*Exercise brief*
Go to the line that contains "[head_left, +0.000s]" and transcribe from there to the end of the entries, that line and the last one included.

==== Input records

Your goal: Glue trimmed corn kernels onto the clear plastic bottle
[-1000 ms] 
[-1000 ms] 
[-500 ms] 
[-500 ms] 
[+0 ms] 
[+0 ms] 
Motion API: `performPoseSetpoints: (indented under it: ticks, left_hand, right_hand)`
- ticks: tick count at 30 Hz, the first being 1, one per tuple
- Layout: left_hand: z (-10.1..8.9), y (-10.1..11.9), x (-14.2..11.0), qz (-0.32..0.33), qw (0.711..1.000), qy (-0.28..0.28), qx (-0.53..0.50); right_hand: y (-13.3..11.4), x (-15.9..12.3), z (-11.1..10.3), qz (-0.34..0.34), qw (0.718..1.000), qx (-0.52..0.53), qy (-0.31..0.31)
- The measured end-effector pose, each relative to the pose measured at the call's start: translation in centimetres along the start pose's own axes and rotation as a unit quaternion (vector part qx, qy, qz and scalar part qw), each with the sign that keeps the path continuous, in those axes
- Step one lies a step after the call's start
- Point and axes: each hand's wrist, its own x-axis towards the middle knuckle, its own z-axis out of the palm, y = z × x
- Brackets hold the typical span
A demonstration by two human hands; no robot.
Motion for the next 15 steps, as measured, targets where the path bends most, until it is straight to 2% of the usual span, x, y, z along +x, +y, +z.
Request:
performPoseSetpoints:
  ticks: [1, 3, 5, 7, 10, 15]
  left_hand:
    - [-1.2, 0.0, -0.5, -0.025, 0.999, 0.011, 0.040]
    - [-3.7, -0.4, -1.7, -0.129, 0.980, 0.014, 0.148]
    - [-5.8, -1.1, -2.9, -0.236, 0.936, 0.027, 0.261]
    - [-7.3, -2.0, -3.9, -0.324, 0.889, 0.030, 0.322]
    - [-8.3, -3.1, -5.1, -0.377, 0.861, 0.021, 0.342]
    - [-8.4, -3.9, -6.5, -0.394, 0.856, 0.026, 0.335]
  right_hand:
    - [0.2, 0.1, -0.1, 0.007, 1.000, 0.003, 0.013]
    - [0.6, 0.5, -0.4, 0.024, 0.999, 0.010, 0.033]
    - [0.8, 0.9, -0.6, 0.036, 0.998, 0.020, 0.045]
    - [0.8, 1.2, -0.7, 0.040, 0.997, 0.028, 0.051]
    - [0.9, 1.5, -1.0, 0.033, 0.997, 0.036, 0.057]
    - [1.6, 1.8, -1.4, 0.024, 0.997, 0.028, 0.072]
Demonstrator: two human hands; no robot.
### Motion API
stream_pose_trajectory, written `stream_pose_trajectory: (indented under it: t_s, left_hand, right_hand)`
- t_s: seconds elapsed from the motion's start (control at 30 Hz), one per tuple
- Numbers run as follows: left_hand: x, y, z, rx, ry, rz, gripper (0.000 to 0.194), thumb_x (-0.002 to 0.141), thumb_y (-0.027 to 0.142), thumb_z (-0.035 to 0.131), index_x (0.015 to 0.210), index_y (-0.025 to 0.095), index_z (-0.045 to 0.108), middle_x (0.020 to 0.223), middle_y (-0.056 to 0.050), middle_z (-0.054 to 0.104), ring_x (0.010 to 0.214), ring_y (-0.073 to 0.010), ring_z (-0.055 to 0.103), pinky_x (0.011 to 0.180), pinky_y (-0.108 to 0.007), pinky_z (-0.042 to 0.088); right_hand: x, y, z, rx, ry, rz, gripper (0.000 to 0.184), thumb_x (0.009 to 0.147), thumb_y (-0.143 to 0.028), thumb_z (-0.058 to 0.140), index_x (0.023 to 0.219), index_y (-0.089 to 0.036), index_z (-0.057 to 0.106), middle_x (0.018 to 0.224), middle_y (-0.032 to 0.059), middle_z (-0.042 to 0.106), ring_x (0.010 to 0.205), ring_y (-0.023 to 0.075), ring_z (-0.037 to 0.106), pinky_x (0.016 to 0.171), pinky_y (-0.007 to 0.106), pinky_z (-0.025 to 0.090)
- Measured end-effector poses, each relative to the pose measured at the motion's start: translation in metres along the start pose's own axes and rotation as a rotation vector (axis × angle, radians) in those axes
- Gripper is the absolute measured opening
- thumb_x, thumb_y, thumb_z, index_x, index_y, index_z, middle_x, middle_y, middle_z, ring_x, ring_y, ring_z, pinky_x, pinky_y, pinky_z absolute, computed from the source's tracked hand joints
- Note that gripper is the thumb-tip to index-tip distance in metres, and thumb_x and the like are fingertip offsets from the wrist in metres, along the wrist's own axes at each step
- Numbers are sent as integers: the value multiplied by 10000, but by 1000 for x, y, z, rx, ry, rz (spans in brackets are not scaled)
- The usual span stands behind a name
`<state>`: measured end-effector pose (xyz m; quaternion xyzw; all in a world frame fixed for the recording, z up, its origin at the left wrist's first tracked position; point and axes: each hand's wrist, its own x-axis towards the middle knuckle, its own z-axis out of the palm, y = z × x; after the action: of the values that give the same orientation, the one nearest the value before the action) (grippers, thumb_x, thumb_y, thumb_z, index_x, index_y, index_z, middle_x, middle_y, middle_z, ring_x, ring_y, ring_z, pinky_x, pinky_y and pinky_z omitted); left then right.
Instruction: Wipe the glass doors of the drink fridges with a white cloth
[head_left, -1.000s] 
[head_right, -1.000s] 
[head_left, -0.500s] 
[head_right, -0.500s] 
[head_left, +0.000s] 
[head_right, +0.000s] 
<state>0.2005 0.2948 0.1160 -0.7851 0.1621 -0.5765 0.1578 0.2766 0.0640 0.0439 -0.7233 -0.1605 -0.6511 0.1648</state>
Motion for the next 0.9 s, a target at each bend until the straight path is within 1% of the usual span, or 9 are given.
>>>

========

*Result*
[head_left, +0.000s] 
[head_right, +0.000s] 
<state>0.2005 0.2948 0.1160 -0.7851 0.1621 -0.5765 0.1578 0.2766 0.0640 0.0439 -0.7233 -0.1605 -0.6511 0.1648</state>
Motion for the next 0.9 s, a target at each bend until the straight path is within 1% of the usual span, or 9 are given.
>>>

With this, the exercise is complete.